__PROBLEM TO WORK ON__
Omitting the pictures, print every line below exactly as it stands.

__INFORMATION SUPPLIED__
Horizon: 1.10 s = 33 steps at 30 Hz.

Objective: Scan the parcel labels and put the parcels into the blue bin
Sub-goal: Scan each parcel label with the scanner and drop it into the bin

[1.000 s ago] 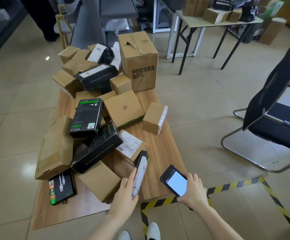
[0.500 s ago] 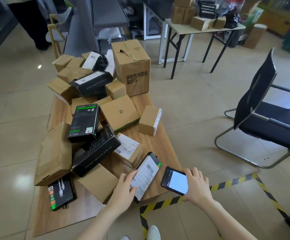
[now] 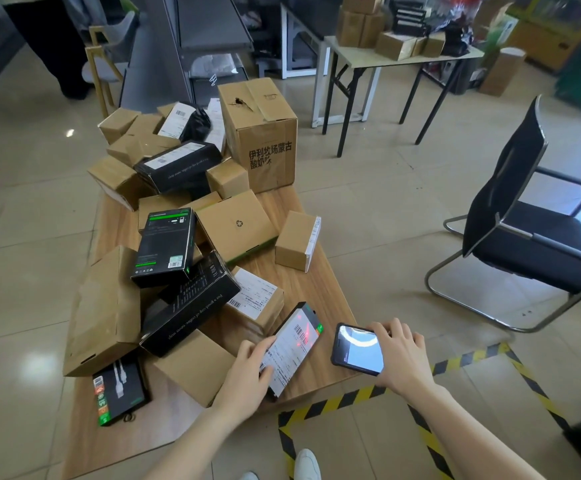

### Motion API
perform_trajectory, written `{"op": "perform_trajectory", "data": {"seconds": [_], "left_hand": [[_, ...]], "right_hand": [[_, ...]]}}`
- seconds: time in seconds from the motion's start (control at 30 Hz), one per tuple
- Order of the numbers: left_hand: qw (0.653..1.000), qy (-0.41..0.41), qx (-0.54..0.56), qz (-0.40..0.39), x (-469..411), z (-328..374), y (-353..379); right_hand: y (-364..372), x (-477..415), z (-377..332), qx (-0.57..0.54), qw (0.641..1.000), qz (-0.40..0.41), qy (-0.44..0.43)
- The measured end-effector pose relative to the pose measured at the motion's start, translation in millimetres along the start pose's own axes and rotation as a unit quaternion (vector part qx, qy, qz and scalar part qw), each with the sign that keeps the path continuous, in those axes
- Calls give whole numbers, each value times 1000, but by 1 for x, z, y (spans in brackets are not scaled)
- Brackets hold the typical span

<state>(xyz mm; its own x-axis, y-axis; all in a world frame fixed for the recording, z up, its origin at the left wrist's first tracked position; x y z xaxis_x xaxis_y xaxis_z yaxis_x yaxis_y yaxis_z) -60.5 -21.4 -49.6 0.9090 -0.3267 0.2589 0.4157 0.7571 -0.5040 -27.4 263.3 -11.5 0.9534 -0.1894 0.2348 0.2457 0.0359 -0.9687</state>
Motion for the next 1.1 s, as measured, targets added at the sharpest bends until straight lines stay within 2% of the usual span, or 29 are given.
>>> {"op": "perform_trajectory", "data": {"seconds": [0.73, 0.83, 0.97, 1.1], "left_hand": [[1000, 19, 5, 0, -1, -1, -2], [1000, 22, 4, 9, 3, 3, -6], [999, 30, 11, 35, 15, 13, -21], [991, 68, 33, 109, 42, 30, -54]], "right_hand": [[-9, 4, 1, 40, 999, 19, -31], [-9, 8, 2, 0, 1000, 6, -15], [-12, 16, -1, -118, 993, -15, 26], [-29, 15, -17, -216, 976, 0, 16]]}}
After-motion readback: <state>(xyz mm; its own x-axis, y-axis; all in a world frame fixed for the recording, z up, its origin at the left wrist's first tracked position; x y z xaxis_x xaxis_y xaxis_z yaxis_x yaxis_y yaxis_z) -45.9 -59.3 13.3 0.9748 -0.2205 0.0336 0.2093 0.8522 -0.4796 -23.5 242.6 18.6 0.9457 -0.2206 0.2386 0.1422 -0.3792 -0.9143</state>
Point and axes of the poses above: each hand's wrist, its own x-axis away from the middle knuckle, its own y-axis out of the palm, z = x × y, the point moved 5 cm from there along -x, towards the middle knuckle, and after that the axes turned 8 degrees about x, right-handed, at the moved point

__EXERCISE SOLUTION__
Horizon: 1.10 s = 33 steps at 30 Hz.

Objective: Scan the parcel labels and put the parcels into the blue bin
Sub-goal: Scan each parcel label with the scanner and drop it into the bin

[1.000 s ago] 
[0.500 s ago] 
[now] 

### Motion API
perform_trajectory, written `{"op": "perform_trajectory", "data": {"seconds": [_], "left_hand": [[_, ...]], "right_hand": [[_, ...]]}}`
- seconds: time in seconds from the motion's start (control at 30 Hz), one per tuple
- Order of the numbers: left_hand: qw (0.653..1.000), qy (-0.41..0.41), qx (-0.54..0.56), qz (-0.40..0.39), x (-469..411), z (-328..374), y (-353..379); right_hand: y (-364..372), x (-477..415), z (-377..332), qx (-0.57..0.54), qw (0.641..1.000), qz (-0.40..0.41), qy (-0.44..0.43)
- The measured end-effector pose relative to the pose measured at the motion's start, translation in millimetres along the start pose's own axes and rotation as a unit quaternion (vector part qx, qy, qz and scalar part qw), each with the sign that keeps the path continuous, in those axes
- Calls give whole numbers, each value times 1000, but by 1 for x, z, y (spans in brackets are not scaled)
- Brackets hold the typical span

<state>(xyz mm; its own x-axis, y-axis; all in a world frame fixed for the recording, z up, its origin at the left wrist's first tracked position; x y z xaxis_x xaxis_y xaxis_z yaxis_x yaxis_y yaxis_z) -60.5 -21.4 -49.6 0.9090 -0.3267 0.2589 0.4157 0.7571 -0.5040 -27.4 263.3 -11.5 0.9534 -0.1894 0.2348 0.2457 0.0359 -0.9687</state>
Motion for the next 1.1 s, as measured, targets added at the sharpest bends until straight lines stay within 2% of the usual span, or 29 are given.
>>> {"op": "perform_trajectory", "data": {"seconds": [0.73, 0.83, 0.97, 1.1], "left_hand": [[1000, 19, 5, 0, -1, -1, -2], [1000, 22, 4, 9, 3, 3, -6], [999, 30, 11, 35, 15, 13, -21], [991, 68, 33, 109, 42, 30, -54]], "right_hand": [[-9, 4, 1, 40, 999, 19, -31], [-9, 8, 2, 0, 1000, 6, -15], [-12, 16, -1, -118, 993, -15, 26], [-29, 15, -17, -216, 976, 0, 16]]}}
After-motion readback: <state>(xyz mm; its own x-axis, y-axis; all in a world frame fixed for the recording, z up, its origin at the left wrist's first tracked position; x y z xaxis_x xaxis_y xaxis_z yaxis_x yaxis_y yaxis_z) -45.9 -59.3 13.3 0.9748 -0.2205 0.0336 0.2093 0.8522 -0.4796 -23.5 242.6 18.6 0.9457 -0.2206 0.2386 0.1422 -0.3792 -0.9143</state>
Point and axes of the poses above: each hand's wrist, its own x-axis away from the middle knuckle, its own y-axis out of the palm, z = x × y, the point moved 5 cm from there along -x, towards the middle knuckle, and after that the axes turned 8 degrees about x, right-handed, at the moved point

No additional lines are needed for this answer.